Hallo ,
wie schätzt Ihr folgendes Problem ein.
Worum geht es? Angenommen jemand arbeitet in einer Firma mit ca. 100 Angestellten. Nun sollte es im vergangenen Jahr eine Umstellung aller Verträge geben, die anders als heute, nur noch ein Gehalt kennen. Die ursprünglichen Verträge kannten Tagessätze unterschieden nach internen und externe Auftaggebern. Außerdem mussten Notebooks von Arbeitnehmer selber bezahlt werden. Im September/Oktober erfolgte ein Gespräch und man einigte sich mit dem damals zuständigen Vorgesetzten auf einen neuen Vertrag, der eine leichte Erhöhung des Jahresgehaltes vorsah. (Dieses würde der ehemalige Vorgesetzte auch jederzeit bestätigen. Im übrigen ist auch dieser von dem Vorgehen total überrascht und verwirrt) Es sollte nur noch der Vertrag ausgefertigt werden, Zeitpunkt der neuen Gültigkeit war der 1.1.2005. Im Dezember wechselt der Arbeitnehmer (freiwillig) die Abteilung und plötzlich sollte die ursprüngliche Absprache nicht mehr gelten, stattdessen wurde durch den neuen Vorgesetzten ein Vertrag mit einer deutlichen Reduzierung des Gehaltes angeboten. Der Hinweis auf die bereits erfolgte Verhandlung wurde abgelehnt. Seither wurde, trotz mehrfacher Aufforderung durch den Arbeitnehmer, der Vorgang quasi totgeschwiegen. Die Übrigen Kollegen haben mit Ihren jeweiligen Vorgesetzten die Verträge in der Zwischenzeit abgeschlossen (Teilweise sogar Rückwirkend zum 1.1.2004 Kann er auf die Ausstellung des mit seinem damaligen Vorgesetzten ausgehandelten Vertrages bestehen? Schließlich hätte der Kollege niemals die Abteilung gewechselt, wenn er gewusst hätte, dass es zu einer neuen Vertragsverhandlung kommen würde. Das ganze eskaliert in der Zwischenzeit ein wenig.
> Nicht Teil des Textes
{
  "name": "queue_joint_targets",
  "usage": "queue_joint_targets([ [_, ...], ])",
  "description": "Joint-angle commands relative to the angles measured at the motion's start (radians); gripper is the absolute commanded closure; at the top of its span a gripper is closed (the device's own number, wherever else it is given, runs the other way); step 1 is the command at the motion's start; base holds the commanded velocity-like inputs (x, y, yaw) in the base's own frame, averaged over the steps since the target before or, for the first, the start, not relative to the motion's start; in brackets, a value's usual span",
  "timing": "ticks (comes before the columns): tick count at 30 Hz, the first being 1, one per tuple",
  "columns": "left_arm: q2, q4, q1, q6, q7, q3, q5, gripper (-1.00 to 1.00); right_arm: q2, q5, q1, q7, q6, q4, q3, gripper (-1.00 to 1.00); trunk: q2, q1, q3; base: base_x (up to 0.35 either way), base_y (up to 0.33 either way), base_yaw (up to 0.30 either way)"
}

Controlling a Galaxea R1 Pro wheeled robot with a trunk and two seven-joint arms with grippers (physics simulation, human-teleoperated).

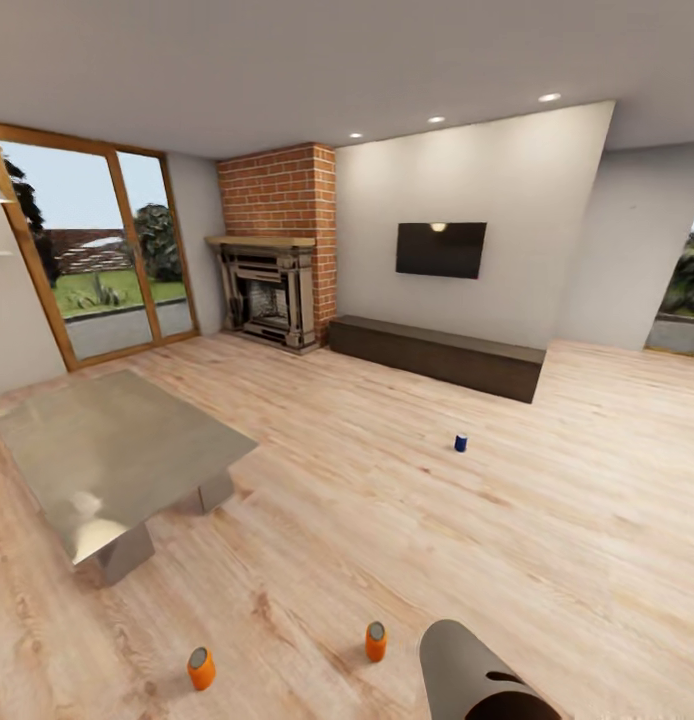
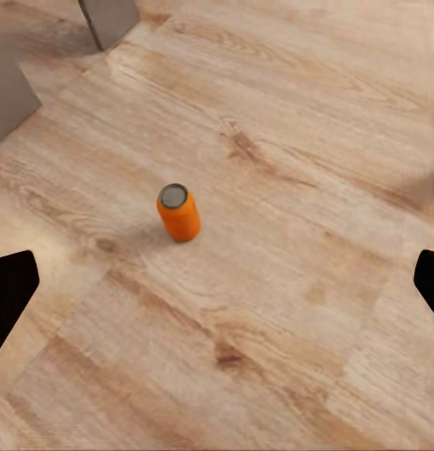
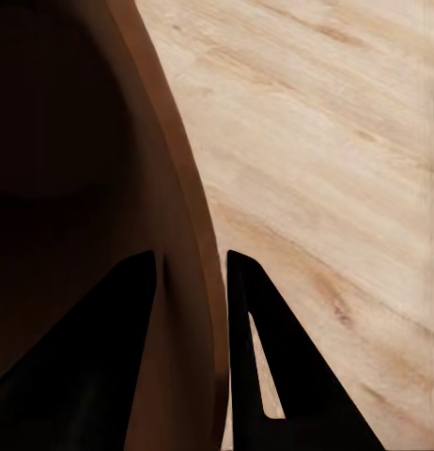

Der z.Zt. noch gültige Vertrag sieht unter anderem das Homeoffice als „Hauptarbeitsplatz“ vor. Nun wurde per Arbeitsanweisung das Büro in der Firma als Hauptarbeitsplatz angewiesen. Auch der Hinweis auf den gültigen Vertrag wurde mit den Worten „Die Anweisung ist keine Diskussionsgrundlage sondern eine Arbeitsanweisung“ abgeblockt. Kann das einfach so gemacht werden? Vorsichtshalber geht der Kollege jetzt erst einmal in das Büro um keine Fehler zu machen. Ist das ganze eigentlich ein Vorgang, bei dem Hilfe durch die Rechtschutzversicherung in Anspruch genommen werden kann? Es wäre wirklich toll, wenn ihr mir den einen oder anderen Tipp geben könntet! So langsam wird es tatsächlich ein wenig stressig. Und der Kollege weiss langsam nicht mehr was er tun soll.